>>>>>
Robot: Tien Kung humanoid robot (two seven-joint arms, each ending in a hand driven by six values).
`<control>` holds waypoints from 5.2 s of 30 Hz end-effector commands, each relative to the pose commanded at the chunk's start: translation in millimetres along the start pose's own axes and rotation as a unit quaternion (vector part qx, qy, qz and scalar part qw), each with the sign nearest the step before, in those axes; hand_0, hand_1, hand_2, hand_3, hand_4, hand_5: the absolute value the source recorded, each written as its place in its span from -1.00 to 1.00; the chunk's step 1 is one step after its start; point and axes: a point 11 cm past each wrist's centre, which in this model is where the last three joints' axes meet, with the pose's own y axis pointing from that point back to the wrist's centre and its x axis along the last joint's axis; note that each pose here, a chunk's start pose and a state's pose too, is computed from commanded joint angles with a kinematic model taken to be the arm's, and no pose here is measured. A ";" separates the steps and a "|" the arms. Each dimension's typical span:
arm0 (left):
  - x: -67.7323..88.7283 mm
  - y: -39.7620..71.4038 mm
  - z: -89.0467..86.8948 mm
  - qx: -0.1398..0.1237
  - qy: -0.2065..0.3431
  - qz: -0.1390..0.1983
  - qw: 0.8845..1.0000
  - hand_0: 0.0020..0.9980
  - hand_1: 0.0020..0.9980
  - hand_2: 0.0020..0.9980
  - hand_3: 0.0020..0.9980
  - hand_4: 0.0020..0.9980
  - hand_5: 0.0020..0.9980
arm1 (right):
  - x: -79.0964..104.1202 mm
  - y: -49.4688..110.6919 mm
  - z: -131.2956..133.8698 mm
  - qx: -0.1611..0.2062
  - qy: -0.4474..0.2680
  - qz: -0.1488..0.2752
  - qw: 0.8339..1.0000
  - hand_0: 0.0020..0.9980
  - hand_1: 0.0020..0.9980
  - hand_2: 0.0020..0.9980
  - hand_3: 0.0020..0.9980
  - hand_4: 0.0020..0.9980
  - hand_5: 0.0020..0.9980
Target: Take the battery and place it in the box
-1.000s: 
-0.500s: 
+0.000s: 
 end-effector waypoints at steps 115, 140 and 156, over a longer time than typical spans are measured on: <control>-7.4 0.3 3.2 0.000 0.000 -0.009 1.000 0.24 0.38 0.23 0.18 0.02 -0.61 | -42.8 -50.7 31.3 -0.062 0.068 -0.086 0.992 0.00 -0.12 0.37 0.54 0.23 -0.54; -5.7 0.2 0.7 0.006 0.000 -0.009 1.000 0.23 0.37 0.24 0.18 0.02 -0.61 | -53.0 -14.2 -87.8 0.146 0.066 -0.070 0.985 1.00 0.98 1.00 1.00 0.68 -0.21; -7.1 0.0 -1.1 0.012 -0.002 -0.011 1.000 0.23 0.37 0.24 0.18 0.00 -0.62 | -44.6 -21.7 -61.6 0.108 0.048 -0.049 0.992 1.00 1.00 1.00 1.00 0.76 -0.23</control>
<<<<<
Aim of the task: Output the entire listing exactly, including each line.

Solution to this task:
Robot: Tien Kung humanoid robot (two seven-joint arms, each ending in a hand driven by six values).
`<control>` holds waypoints from 5.2 s of 30 Hz end-effector commands, each relative to the pose commanded at the chunk's start: translation in millimetres along the start pose's own axes and rotation as a unit quaternion (vector part qx, qy, qz and scalar part qw), each with the sign nearest the step before, in those axes; hand_0, hand_1, hand_2, hand_3, hand_4, hand_5: the absolute value the source recorded, each written as its place in its span from -1.00 to 1.00; the chunk's step 1 is one step after its start; point and axes: a point 11 cm past each wrist's centre, which in this model is where the last three joints' axes meet, with the pose's own y axis pointing from that point back to the wrist's centre and its x axis along the last joint's axis; note that each pose here, a chunk's start pose and a state's pose too, is computed from commanded joint angles with a kinematic model taken to be the arm's, and no pose here is measured. A ";" separates the steps and a "|" the arms. Each dimension's typical span:
arm0 (left):
  - x: -67.7323..88.7283 mm
  - y: -39.7620..71.4038 mm
  - z: -89.0467..86.8948 mm
  - qx: -0.1398..0.1237
  - qy: -0.2065..0.3431
  - qz: -0.1390..0.1983
  - qw: 0.8845..1.0000
  - hand_0: 0.0020..0.9980
  - hand_1: 0.0020..0.9980
  - hand_2: 0.0020..0.9980
  - hand_3: 0.0020..0.9980
  - hand_4: 0.0020..0.9980
  - hand_5: 0.0020..0.9980
arm1 (right):
  - x: -79.0964..104.1202 mm
  - y: -49.4688..110.6919 mm
  - z: -131.2956..133.8698 mm
  - qx: -0.1611..0.2062
  - qy: -0.4474..0.2680
  - qz: -0.1488..0.2752
  - qw: 0.8339..1.0000
  - hand_0: 0.0020..0.9980
  - hand_1: 0.0020..0.9980
  - hand_2: 0.0020..0.9980
  - hand_3: 0.0020..0.9980
  - hand_4: 0.0020..0.9980
  - hand_5: 0.0020..0.9980
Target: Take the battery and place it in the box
-1.000s: 
-0.500s: 
+0.000s: 
 end-effector waypoints at steps 115, 140 and 156, over a longer time than typical spans are measured on: <control>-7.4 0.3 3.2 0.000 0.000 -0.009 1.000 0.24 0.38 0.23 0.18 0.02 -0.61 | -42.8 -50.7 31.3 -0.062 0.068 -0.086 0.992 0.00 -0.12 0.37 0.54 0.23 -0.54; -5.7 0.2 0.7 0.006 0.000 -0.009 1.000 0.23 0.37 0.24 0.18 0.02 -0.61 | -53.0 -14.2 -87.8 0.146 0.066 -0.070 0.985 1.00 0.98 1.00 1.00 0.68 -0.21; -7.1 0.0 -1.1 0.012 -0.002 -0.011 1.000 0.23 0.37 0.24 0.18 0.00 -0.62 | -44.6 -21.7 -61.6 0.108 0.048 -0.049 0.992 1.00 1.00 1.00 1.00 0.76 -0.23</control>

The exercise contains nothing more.